Many believe that a company can't be big AND entrepreneurial. It would be more accurate to say a company can’t be monolithic AND entrepreneurial. Haier, the global appliance leader, broke a 50,000 person organization into 4,000 independent operating units, each with its own P&L. Every “microenterprise” has the freedom to set its strategy, hire and fire, and distribute rewards.

December 12, 2020

In most organizations the word "leader" has been hopelessly devalued. It tends to be applied to anyone in a managerial role. But, as you may have noticed, having subordinates doesn’t make someone a leader. So here's a better definition: A leader is someone who makes a catalytic contribution to collective accomplishment in difficult circumstances--whatever their role.

October 8, 2020

Bureaucracies are innovation­ phobic and congenitally risk averse. They offer few incen­tives to those inclined to challenge the status quo. As you may have discovered, in a bureaucracy, being a maverick is a high­-risk occupation.

September 28, 2020

According to a poll by Gallup, only one in five employees feels their opinions matter at work, and fewer than one in four said they’re expected to innovate in their jobs. Sadly, it seems that many organizations waste more human capacity than they use.

September 8, 2020

In the Age of Upheaval, every organization needs an “evolutionary advantage”—the capacity to change as fast as change itself. That means guarding against denial, challenging legacy beliefs, generating hundreds of new strategic options each year, shifting resources from legacy businesses to promising opportunities, radically trimming bureaucracy, and proactively redefining customer expectations.

September 6, 2020

In building the case against bureaucracy, we need more than theory and anecdotes. We need robust data on the prevalence and costs of bureau­cratic drag—the equivalent of the Body Mass Index. Let’s call it the "Bureaucratic Mass Index.” Click here to calculate the BMI for your organization

August 28, 2020

No organization needs more than three management levels. If your consultants haven’t told you this, it’s because they’re afraid to. But here’s the thing, when you flatten the pyramid, everyone’s job gets better. Nobody likes micromanaging others. (OK, almost nobody.)

August 22, 2020

Here's a crazy (and profitable!) idea: Over the next 12 months, redirect your org's leadership development budget to equip frontline teams with the skills and tools they need to be self-managing. Guaranteed to raise your training ROI.

August 19, 2020

To beat bureaucracy, stop acting like a bureaucrat. Empower others defy stupid rules, shun flattery, be generous, safeguard the future, and never suck up. In short, don’t sacrifice your humanity for bureaucratic wins.

August 15, 2020

According to the U.S. Bureau of Labor Statistics, 70% of jobs in the American economy require little or no originality.
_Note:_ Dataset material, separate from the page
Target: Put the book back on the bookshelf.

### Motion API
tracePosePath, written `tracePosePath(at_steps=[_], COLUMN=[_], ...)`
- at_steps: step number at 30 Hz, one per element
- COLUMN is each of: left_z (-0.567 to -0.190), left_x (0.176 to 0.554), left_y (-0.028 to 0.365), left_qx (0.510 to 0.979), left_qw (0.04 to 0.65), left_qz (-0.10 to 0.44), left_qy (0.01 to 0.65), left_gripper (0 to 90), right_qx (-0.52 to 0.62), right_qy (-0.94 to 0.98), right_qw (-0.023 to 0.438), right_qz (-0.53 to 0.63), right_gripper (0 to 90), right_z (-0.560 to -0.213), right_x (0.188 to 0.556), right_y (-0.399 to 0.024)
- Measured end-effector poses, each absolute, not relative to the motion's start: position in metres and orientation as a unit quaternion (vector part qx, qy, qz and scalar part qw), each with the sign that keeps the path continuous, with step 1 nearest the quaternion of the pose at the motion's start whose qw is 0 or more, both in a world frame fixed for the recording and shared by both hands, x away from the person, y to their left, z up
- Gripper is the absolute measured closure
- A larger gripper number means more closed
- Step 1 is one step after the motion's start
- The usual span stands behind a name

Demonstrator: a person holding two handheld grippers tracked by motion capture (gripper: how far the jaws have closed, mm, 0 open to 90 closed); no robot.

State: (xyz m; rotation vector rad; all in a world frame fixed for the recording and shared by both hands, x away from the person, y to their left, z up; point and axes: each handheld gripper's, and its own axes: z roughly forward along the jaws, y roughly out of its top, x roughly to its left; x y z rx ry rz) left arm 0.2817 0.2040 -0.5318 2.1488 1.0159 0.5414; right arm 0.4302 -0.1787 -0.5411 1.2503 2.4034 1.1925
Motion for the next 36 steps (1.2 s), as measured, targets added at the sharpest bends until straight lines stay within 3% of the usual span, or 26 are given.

This says nothing about the people in those jobs, and everything about how bureaucracy willfully squanders human ingenuity.

August 11, 2020

Bureaucracy is just too hard. Too many layers, managers, staffers, processes, policies, reports, targets, metrics, committees, and meetings!! You need all this when you try to run a business from the top by remote control—when you don’t give those on the front line the skills, information, autonomy and skills they need to be self-managing

August 6, 2020

Contrary to conventional wisdom, what makes a job low skilled is not the nature of the work to be performed, or the credentials required, but the opportunities employees have to grow their capabilities and tackle new problems. 

August 4, 2020

As you may have noticed, people with power are reluctant to give it up, and often have the means to defend their prerogatives. That’s a problem, since you can’t build a human­-centric organization without flattening the pyramid.

July 31, 2020

Ask just about anyone to draw a picture of their organization and you’ll get the familiar pyramid of lines and boxes. Formal hierarchy is simple, scalable, and  seemingly timeless. It’s also a colossal liability in a lightspeed world.

July 29, 2020

The question at the core of bureaucracy is, “How do we get human beings to better serve the organization?” The question at the heart of humanocracy is, “What sort of organization elicits the best that human beings can give?”